▶ _The task_: From the records below, return every line containing the word "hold".

[Saved entries]
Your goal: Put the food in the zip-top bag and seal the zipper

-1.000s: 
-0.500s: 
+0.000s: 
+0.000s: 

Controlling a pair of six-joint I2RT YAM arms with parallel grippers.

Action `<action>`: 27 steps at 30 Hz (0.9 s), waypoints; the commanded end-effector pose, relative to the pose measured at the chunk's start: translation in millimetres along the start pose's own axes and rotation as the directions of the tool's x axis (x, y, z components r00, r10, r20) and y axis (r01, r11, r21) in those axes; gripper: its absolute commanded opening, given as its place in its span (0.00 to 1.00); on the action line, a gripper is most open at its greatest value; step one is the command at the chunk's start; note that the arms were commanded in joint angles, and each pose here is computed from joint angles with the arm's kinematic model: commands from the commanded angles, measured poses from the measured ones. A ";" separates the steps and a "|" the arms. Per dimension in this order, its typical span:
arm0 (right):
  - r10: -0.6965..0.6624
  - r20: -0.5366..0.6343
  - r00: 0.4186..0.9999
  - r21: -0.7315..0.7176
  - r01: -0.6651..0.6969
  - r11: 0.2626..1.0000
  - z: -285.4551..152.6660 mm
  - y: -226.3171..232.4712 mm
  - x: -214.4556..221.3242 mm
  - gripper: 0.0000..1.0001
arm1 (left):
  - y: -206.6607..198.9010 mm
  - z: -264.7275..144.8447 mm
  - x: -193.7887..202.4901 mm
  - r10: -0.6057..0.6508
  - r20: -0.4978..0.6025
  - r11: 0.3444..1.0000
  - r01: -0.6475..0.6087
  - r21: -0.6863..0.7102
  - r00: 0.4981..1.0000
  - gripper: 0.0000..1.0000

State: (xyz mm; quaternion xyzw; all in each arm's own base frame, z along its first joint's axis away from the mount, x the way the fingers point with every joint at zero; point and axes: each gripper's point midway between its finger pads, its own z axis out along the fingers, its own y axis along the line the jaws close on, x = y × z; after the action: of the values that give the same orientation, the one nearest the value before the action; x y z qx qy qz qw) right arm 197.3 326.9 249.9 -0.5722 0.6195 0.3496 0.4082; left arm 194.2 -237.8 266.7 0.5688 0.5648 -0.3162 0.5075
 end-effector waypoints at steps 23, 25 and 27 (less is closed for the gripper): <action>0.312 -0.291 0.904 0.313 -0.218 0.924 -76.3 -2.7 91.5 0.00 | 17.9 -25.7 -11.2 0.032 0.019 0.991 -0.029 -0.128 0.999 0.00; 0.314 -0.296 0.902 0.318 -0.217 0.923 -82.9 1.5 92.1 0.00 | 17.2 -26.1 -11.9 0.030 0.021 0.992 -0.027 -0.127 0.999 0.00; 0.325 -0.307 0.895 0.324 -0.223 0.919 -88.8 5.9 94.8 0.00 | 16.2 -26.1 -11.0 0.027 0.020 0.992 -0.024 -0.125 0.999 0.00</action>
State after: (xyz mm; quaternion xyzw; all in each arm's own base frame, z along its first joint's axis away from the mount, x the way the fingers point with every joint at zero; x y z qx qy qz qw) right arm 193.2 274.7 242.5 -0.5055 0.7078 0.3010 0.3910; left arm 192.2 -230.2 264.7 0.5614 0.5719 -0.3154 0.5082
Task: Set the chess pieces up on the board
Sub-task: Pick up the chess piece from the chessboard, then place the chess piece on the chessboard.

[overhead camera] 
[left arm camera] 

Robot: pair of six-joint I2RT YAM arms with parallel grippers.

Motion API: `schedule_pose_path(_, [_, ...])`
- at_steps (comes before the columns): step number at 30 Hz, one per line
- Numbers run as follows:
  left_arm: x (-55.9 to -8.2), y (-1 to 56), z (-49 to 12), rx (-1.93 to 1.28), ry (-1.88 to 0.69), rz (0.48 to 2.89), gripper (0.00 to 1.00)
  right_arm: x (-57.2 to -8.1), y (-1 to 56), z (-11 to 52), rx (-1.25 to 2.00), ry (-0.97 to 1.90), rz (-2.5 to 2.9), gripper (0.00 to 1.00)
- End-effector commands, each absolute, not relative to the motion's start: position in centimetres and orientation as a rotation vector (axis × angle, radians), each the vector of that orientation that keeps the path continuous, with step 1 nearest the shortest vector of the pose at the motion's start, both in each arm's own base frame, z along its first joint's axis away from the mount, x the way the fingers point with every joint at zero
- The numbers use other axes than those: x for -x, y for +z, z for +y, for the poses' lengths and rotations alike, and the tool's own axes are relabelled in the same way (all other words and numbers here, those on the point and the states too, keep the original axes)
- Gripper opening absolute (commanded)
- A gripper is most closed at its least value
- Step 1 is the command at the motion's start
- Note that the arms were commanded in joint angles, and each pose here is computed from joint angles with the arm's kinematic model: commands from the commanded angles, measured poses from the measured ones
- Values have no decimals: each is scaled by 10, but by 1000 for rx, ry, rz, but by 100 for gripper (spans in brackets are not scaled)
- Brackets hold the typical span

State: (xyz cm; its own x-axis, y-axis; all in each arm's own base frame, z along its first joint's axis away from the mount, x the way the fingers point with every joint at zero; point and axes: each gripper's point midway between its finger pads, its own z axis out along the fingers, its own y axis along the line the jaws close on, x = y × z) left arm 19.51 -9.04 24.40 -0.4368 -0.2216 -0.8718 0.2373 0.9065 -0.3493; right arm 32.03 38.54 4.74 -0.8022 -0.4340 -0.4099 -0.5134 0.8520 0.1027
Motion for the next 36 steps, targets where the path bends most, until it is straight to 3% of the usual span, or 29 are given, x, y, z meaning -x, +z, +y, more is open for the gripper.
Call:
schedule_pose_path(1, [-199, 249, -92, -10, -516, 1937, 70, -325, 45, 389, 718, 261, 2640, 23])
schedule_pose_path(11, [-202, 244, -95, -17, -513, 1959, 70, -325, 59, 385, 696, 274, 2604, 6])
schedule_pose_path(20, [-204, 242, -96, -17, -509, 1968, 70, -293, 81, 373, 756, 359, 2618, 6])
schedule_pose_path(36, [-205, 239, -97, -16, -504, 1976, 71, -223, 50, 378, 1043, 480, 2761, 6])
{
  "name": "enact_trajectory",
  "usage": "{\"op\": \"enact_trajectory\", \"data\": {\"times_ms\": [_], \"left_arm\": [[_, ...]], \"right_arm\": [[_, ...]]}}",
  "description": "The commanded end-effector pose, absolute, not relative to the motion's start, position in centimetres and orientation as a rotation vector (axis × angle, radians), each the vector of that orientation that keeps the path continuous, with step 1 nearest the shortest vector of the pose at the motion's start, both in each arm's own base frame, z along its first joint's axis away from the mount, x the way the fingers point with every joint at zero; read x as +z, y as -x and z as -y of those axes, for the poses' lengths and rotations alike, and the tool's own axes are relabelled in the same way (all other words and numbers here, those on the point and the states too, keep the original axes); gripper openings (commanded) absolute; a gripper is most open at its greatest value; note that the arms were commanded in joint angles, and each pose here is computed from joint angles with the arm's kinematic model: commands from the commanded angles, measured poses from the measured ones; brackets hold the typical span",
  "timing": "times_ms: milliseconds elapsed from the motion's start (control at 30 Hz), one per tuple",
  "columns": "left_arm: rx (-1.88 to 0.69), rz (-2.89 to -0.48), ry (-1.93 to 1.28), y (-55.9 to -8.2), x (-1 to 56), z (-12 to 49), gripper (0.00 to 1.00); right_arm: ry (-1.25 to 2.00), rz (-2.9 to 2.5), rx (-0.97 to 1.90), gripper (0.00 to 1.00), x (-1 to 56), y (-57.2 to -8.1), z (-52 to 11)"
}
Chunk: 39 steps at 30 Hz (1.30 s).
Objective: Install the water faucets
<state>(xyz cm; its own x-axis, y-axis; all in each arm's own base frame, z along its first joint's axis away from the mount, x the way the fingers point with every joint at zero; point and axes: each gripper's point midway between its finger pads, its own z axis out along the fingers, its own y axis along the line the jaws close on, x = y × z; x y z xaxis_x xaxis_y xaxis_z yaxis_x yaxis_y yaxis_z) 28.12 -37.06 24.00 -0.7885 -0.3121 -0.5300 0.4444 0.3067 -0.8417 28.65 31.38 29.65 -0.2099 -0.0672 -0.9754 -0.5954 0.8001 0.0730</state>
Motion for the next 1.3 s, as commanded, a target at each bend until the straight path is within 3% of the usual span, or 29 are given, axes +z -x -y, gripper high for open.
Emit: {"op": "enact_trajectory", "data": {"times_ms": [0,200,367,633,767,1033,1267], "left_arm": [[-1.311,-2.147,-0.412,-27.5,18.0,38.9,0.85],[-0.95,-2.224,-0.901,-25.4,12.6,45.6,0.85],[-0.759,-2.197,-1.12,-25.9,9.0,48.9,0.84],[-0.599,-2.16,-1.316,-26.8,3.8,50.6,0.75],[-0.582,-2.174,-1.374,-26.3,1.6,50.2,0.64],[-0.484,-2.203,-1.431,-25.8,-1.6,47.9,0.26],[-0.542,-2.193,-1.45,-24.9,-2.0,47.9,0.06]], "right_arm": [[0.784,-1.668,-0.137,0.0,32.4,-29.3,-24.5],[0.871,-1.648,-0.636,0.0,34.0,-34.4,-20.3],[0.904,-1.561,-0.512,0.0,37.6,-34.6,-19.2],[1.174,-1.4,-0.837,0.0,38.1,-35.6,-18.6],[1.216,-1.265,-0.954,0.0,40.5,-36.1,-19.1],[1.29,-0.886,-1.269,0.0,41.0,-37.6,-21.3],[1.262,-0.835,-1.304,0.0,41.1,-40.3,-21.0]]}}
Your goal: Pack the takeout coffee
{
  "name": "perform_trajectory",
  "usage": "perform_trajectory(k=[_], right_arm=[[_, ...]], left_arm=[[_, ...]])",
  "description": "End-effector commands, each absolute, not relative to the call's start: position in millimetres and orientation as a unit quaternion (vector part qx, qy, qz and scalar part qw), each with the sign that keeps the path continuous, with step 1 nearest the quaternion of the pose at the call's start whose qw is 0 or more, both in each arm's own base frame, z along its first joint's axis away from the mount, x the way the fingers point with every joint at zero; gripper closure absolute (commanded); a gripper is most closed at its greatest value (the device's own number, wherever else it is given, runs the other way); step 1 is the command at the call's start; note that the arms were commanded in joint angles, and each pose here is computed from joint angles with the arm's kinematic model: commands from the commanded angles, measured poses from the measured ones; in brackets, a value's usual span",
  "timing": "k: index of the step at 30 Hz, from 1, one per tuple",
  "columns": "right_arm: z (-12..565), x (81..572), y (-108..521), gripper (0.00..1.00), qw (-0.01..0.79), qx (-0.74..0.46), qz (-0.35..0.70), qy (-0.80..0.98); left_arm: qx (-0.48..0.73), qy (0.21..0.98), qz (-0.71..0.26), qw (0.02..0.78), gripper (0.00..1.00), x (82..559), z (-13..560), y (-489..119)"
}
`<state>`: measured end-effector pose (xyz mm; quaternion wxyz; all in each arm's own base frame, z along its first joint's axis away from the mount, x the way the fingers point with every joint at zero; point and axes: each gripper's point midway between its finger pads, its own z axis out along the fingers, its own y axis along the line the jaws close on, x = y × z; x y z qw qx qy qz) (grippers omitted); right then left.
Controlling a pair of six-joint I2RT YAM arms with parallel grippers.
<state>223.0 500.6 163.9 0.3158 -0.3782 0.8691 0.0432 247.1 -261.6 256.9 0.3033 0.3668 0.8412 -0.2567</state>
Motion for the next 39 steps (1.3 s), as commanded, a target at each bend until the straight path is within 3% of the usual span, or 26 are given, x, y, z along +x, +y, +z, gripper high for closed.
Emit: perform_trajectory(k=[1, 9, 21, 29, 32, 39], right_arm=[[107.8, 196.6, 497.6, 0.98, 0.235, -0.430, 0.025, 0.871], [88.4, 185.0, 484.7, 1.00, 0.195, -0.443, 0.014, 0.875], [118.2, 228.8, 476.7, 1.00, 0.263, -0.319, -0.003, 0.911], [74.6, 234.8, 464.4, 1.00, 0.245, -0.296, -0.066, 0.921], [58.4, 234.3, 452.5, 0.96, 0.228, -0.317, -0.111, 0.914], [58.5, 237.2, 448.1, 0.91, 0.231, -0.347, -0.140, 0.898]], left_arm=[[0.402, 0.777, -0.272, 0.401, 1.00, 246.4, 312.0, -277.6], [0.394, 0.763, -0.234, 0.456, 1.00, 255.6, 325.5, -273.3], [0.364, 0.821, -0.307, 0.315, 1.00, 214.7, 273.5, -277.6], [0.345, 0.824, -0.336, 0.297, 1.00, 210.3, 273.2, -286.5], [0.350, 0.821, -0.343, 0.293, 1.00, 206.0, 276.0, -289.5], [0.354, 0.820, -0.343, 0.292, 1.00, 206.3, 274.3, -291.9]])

▶ _Output_:
- Brackets hold the typical span
  "description": "The commanded end-effector pose, absolute, not relative to the motion's start, position in centimetres and orientation as a rotation vector (axis × angle, radians), each the vector of that orientation that keeps the path continuous, with step 1 nearest the shortest vector of the pose at the motion's start, both in each arm's own base frame, z along its first joint's axis away from the mount, x the way the fingers point with every joint at zero; read x as +z, y as -x and z as -y of those axes, for the poses' lengths and rotations alike, and the tool's own axes are relabelled in the same way (all other words and numbers here, those on the point and the states too, keep the original axes); gripper openings (commanded) absolute; a gripper is most open at its greatest value; note that the arms were commanded in joint angles, and each pose here is computed from joint angles with the arm's kinematic model: commands from the commanded angles, measured poses from the measured ones; brackets hold the typical span",

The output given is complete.